Medien erhalten keinen Zugriff mehr auf Polizeiberichte

Archivbild

Manila, Philippinen – Die Pressefreiheit auf den Philippinen wird weiter eingeschränkt, der philippinische Polizeichef Generaldirektor Ronald dela Rosa hat alle Diensstellen angewiesen keine Polizeibericht mehr an die Medien auszugeben.

Seit Dienstag, 12. September 2017 dürfen Polizeidienststellen keine sogenannten „Spot-Berichte“ herausgeben, diese Berichte beinhalten unter anderem interne Informationen, wie die Namen der Mitglieder der Polizeioperation, Ermittler und Leiter der Operation.

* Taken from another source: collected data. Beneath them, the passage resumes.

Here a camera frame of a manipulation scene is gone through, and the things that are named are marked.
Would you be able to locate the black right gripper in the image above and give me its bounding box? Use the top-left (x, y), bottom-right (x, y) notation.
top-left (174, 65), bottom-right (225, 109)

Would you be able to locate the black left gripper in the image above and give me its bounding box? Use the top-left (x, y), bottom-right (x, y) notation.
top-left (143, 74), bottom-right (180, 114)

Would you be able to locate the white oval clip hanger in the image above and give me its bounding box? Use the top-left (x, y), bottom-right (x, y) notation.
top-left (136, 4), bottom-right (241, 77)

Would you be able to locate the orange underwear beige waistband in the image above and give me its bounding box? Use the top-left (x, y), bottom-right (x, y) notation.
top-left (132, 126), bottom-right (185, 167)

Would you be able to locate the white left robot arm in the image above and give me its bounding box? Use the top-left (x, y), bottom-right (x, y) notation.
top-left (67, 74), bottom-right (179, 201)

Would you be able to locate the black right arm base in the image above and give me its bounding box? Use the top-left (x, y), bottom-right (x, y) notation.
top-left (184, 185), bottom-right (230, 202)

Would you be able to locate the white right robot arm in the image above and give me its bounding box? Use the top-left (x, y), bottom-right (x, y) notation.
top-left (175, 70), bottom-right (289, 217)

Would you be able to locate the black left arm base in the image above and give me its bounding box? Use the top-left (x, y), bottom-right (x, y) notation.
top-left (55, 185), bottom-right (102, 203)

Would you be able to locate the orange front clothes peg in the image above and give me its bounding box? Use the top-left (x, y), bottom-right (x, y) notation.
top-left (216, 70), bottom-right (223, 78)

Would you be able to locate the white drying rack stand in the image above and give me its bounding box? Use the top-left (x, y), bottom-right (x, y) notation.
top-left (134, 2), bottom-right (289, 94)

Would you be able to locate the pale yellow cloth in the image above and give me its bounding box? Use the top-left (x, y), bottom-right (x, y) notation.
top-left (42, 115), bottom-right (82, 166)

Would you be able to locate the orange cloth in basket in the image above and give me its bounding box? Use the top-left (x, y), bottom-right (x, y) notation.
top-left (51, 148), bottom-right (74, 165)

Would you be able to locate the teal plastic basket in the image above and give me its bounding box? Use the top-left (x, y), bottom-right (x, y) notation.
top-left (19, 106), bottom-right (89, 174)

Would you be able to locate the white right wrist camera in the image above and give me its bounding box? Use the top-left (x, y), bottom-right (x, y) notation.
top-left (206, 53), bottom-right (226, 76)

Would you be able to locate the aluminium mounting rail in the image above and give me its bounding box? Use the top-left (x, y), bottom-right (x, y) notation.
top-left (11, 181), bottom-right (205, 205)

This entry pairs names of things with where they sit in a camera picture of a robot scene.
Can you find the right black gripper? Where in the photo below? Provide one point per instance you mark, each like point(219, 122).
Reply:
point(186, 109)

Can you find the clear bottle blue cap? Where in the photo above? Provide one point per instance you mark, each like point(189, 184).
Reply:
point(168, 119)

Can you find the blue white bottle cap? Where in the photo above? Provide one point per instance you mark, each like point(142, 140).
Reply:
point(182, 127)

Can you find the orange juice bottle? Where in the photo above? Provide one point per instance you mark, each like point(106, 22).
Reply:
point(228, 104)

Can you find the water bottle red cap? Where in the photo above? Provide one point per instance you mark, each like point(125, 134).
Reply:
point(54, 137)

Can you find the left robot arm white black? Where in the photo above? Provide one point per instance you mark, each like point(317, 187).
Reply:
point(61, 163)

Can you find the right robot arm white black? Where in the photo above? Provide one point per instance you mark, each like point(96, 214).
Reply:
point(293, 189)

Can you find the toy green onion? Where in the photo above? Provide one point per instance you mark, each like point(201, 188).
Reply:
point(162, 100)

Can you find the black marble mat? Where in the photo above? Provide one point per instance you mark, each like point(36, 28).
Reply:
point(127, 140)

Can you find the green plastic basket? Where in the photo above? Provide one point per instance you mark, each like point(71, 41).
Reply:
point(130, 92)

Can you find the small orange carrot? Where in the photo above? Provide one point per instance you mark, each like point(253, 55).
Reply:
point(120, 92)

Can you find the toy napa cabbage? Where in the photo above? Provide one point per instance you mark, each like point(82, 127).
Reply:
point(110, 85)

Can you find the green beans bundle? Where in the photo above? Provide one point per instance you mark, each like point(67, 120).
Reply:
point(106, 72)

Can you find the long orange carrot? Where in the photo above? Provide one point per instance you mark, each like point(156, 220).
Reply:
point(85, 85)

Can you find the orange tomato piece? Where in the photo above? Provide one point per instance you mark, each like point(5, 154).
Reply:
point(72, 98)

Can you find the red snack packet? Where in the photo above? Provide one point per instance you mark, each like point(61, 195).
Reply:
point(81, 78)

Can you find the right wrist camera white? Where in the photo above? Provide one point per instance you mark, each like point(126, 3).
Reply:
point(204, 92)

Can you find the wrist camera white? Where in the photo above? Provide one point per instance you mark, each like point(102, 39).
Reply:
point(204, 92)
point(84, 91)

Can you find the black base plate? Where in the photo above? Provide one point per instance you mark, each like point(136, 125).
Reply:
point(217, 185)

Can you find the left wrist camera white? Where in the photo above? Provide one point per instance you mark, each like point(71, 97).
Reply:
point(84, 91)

Cebu Gouverneurin Hilario Davide III verurteilte die Anordnung und sagte: „Das ist ein öffentliches Dokument. Es sollte für jeden zugänglich sein, und es sollte für die Medien offen sein, weil sie diejenigen sind, die über Verbrechen an die Öffentlichkeit berichten.“

Sie sagte, Transparenz und Rechenschaftspflicht bei Polizeioperationen stehen auf dem Spiel, wenn Gesetzauthoritäten sich weigern wichtige Informationen offen zu legen, wie Namen von Polizeibeamten die an einer bestimmten Operation beteiligt waren, die Verdächtigen und die Opfern, usw.